We covered this point in a longer discussion on teaching about indigenous people, but put simply; the Amazon rainforest is the most biodiverse place in the world because it was made so by indigenous people. There is increasing evidence to suggest that , for 8,000 years, the indigenous communities that call it home turned it into a ‘food forest’ once complete with ‘bustling towns and cities’. The same principles applied there were no doubt applied in many different ways in many different regions of the world and there is no reason to suggest that we couldn’t restore the great food forests we have lost in the UK. This revelation shows that our civilisations don’t have to be a detriment to the environment around us- it’s just a question of working together with the ecosystems we are part of.
By simply sharing facts like this in the classroom we can play an important role in reversing these huge misconceptions about our relationship with the natural world.
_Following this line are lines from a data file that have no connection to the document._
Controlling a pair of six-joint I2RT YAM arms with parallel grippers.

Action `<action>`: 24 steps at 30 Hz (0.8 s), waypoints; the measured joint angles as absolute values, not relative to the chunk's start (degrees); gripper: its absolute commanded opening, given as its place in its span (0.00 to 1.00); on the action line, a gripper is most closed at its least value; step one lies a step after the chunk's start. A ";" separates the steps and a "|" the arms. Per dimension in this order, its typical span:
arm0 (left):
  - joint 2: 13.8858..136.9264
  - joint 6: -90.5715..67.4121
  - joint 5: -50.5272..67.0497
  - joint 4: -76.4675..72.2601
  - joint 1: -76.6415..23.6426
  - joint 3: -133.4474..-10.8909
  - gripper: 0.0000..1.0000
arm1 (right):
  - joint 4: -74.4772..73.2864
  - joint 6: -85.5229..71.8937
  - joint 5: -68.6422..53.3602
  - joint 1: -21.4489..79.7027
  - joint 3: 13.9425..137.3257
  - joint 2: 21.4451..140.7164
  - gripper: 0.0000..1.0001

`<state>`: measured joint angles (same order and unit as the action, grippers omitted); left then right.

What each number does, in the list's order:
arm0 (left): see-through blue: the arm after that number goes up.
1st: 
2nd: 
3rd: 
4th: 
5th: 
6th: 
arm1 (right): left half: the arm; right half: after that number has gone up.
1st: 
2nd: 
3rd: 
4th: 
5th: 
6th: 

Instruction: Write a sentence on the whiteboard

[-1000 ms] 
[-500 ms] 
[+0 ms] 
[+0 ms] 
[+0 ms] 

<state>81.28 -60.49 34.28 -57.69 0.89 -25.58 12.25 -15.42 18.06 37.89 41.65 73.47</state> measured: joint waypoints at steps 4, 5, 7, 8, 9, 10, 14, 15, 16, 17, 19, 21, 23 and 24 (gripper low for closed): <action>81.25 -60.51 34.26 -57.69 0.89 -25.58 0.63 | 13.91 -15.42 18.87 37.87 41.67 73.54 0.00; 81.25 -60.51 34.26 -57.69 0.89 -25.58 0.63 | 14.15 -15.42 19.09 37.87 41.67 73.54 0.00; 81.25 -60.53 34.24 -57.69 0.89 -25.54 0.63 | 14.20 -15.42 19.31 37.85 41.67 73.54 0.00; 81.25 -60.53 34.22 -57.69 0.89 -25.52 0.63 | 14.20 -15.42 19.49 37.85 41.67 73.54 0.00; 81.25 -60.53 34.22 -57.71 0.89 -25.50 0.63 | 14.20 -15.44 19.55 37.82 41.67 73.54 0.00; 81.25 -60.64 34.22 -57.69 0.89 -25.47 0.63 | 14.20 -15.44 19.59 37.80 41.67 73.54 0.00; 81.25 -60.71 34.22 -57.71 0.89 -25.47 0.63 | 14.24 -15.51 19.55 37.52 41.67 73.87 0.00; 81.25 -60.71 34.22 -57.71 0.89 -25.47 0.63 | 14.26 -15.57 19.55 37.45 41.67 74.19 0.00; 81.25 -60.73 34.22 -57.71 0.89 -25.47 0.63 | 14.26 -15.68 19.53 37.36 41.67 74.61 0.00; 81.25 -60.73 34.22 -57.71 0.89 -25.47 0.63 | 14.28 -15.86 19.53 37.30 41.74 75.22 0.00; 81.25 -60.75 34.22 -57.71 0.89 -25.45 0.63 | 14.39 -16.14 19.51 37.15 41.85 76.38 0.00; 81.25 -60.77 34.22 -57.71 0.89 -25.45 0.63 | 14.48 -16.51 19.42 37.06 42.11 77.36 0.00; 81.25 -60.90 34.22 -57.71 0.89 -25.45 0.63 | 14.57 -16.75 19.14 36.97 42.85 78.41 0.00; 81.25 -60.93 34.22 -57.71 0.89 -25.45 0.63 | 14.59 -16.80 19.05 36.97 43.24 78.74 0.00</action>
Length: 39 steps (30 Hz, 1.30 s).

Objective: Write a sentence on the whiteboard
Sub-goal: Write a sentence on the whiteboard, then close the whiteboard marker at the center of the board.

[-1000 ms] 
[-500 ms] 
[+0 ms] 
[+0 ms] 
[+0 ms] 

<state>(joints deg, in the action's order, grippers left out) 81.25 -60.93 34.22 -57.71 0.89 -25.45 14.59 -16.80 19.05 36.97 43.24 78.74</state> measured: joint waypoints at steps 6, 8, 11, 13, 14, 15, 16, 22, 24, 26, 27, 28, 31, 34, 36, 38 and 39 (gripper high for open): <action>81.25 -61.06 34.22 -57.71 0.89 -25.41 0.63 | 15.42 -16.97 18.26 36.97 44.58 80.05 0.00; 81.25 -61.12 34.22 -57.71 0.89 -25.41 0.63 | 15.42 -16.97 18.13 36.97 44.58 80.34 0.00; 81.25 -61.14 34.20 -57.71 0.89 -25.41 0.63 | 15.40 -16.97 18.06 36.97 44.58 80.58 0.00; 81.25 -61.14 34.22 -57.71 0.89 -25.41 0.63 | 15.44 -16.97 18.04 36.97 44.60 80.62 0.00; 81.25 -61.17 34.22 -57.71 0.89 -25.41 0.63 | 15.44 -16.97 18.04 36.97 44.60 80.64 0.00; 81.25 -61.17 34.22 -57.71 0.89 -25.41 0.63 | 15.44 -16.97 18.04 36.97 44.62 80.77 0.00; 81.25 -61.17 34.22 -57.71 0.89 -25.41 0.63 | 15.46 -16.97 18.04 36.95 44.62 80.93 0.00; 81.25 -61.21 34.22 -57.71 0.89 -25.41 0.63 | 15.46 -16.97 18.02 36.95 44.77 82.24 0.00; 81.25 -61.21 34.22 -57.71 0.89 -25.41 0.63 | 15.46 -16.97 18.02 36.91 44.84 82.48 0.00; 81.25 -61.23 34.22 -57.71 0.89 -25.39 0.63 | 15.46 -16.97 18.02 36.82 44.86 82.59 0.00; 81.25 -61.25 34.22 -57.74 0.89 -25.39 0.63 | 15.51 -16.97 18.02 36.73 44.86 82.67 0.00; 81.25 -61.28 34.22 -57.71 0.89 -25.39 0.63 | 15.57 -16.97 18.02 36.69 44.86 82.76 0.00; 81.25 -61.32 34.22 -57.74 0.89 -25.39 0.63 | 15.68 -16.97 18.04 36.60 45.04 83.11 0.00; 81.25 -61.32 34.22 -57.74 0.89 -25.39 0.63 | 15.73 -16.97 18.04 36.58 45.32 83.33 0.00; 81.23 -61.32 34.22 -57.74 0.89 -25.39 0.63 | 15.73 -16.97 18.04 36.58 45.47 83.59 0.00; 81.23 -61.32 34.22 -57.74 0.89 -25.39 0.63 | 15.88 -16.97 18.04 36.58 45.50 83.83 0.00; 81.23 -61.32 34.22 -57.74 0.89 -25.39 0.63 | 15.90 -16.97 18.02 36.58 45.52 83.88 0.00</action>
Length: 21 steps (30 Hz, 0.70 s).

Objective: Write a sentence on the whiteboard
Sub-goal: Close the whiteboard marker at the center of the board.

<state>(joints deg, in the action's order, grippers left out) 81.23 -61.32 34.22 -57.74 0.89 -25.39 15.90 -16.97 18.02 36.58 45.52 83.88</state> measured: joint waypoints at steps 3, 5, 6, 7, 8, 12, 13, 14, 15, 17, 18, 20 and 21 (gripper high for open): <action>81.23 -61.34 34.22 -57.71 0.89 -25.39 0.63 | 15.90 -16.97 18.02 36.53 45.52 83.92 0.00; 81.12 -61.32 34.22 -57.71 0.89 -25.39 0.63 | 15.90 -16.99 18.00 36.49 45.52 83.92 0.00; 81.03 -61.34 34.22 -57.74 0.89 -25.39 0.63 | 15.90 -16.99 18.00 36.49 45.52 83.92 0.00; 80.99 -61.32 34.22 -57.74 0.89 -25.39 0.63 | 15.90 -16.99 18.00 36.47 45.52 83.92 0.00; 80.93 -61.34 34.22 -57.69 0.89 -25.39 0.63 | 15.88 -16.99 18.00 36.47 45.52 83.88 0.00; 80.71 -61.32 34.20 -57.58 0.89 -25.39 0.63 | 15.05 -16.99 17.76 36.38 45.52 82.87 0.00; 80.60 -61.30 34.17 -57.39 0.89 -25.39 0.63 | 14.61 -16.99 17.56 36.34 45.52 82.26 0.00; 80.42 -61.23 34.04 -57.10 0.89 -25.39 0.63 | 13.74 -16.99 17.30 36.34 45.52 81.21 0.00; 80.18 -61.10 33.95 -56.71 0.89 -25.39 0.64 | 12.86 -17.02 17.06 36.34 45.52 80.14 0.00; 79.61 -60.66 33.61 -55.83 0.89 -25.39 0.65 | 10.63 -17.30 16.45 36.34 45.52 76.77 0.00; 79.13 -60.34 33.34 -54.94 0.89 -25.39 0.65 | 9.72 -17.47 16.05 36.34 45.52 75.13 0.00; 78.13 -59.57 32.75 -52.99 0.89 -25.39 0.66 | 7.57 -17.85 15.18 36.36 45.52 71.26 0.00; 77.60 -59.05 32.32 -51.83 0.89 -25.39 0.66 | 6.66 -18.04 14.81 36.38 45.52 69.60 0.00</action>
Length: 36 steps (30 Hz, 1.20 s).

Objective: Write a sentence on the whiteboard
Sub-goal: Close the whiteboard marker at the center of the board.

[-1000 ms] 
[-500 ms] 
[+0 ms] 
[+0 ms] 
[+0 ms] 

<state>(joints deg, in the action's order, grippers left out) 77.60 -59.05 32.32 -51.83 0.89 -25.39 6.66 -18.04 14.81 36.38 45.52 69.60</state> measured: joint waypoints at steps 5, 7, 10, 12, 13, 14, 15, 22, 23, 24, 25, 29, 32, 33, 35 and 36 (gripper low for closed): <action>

Climate Solutions 101 is a great way to begin showing a roadmap for how we can revitalise our planet as is Friends of the Earth’s ‘Climate Justice, Hope, and Action’ course. Another useful resource is Happen Films. This thorough collection of short documentaries explores the people and organisations already building the sustainable systems we need everywhere.
With these facts we can begin to cultivate a positive, hopeful mindset towards the great collective challenges of our time. Knowing that the solutions are out there, that we are able to build the world we want right now are powerful counterbalances against eco-anxiety. Lets get every classroom having these discussions!